Work to be completed: In the records below, begin at the line that has "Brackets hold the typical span" and stop after the line that has "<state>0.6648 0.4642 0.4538"; quote those lines verbatim and nothing more.

────────────────────

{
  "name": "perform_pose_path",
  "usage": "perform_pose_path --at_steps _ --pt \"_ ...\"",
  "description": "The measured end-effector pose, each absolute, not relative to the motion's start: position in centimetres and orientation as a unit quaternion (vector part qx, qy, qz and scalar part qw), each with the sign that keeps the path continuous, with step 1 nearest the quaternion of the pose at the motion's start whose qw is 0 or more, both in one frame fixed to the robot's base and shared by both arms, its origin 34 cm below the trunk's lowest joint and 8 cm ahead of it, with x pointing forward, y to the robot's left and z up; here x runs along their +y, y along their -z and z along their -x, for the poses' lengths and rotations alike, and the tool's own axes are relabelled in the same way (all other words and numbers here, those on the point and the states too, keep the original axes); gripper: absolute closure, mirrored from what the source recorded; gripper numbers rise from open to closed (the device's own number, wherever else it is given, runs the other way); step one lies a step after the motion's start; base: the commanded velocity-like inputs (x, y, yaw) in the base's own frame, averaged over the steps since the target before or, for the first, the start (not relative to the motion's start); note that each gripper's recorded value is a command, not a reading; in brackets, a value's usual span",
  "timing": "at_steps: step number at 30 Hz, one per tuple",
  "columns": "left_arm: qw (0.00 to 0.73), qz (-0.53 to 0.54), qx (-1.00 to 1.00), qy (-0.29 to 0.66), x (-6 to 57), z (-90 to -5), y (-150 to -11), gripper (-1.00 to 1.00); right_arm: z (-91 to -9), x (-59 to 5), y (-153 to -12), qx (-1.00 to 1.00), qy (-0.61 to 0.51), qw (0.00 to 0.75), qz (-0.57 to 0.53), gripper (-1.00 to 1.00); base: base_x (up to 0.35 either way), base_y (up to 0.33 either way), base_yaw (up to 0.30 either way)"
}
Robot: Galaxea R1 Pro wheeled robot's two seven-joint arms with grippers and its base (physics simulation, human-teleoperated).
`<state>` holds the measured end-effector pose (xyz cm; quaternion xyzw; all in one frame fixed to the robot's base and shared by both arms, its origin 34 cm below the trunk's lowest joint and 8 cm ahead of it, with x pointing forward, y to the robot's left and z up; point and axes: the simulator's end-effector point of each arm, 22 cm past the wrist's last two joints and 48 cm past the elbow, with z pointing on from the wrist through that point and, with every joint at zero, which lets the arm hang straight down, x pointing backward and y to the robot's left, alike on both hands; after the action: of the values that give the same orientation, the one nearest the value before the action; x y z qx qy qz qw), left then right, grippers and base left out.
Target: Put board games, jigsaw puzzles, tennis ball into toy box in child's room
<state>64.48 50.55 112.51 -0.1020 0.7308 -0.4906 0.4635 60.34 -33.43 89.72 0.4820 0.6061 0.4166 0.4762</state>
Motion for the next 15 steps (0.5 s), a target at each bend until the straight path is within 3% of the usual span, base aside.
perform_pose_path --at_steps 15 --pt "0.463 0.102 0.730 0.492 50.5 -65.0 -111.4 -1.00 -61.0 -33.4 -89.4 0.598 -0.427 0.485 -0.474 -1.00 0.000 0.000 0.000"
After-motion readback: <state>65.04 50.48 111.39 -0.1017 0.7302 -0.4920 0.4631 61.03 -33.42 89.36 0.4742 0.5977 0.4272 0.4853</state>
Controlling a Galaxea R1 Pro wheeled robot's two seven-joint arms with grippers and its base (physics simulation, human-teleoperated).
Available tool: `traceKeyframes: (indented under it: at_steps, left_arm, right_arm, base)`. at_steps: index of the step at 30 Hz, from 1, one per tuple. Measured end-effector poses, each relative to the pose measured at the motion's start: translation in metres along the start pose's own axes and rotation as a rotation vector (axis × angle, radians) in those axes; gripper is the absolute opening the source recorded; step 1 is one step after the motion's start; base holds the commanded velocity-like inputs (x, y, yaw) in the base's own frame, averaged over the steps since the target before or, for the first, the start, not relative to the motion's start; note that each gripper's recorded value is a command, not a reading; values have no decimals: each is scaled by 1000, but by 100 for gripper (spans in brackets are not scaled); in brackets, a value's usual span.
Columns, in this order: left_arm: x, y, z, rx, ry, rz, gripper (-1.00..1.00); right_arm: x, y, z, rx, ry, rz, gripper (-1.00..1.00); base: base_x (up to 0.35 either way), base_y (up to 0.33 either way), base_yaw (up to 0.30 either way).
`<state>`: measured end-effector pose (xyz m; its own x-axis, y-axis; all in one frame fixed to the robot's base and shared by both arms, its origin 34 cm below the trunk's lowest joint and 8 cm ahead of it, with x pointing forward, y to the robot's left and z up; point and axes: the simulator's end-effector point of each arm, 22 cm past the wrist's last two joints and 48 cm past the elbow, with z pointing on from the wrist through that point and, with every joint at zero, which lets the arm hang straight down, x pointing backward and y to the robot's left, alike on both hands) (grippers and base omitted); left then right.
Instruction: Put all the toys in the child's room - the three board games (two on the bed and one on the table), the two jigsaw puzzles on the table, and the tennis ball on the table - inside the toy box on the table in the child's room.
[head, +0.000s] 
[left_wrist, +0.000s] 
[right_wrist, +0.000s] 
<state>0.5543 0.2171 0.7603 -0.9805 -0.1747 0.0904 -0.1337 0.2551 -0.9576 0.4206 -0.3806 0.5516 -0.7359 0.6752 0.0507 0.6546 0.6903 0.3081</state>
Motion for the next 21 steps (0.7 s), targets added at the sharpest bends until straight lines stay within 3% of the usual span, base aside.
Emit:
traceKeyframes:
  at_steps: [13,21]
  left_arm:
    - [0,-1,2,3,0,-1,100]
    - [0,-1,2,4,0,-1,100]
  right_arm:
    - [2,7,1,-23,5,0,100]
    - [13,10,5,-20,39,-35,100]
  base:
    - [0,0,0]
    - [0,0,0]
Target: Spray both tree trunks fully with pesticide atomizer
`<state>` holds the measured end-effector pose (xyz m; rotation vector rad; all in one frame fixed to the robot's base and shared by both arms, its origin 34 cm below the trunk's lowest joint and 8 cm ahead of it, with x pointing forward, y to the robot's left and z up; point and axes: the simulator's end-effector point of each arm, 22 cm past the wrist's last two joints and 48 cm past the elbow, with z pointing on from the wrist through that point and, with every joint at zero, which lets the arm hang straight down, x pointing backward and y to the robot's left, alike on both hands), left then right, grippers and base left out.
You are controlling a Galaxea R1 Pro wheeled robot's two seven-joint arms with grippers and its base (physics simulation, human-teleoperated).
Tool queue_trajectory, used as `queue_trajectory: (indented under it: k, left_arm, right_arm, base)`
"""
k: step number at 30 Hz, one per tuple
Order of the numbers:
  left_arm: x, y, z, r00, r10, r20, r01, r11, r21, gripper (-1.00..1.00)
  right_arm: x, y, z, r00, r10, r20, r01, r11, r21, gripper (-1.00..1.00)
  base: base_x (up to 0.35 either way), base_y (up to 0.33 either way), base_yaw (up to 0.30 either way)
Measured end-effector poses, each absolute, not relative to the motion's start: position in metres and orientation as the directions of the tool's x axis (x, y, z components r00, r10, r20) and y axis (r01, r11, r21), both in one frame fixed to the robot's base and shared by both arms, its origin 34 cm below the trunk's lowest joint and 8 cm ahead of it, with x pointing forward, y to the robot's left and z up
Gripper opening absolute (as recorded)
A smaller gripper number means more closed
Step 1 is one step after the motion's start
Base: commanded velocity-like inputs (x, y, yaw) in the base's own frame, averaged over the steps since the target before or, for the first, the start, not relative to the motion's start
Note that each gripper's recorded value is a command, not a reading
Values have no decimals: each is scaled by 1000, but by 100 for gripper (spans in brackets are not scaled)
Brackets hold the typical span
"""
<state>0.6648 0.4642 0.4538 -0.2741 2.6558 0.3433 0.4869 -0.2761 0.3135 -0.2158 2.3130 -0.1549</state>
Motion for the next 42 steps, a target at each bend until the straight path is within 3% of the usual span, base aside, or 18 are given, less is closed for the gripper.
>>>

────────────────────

Solved problem:
Brackets hold the typical span
"""
<state>0.6648 0.4642 0.4538 -0.2741 2.6558 0.3433 0.4869 -0.2761 0.3135 -0.2158 2.3130 -0.1549</state>

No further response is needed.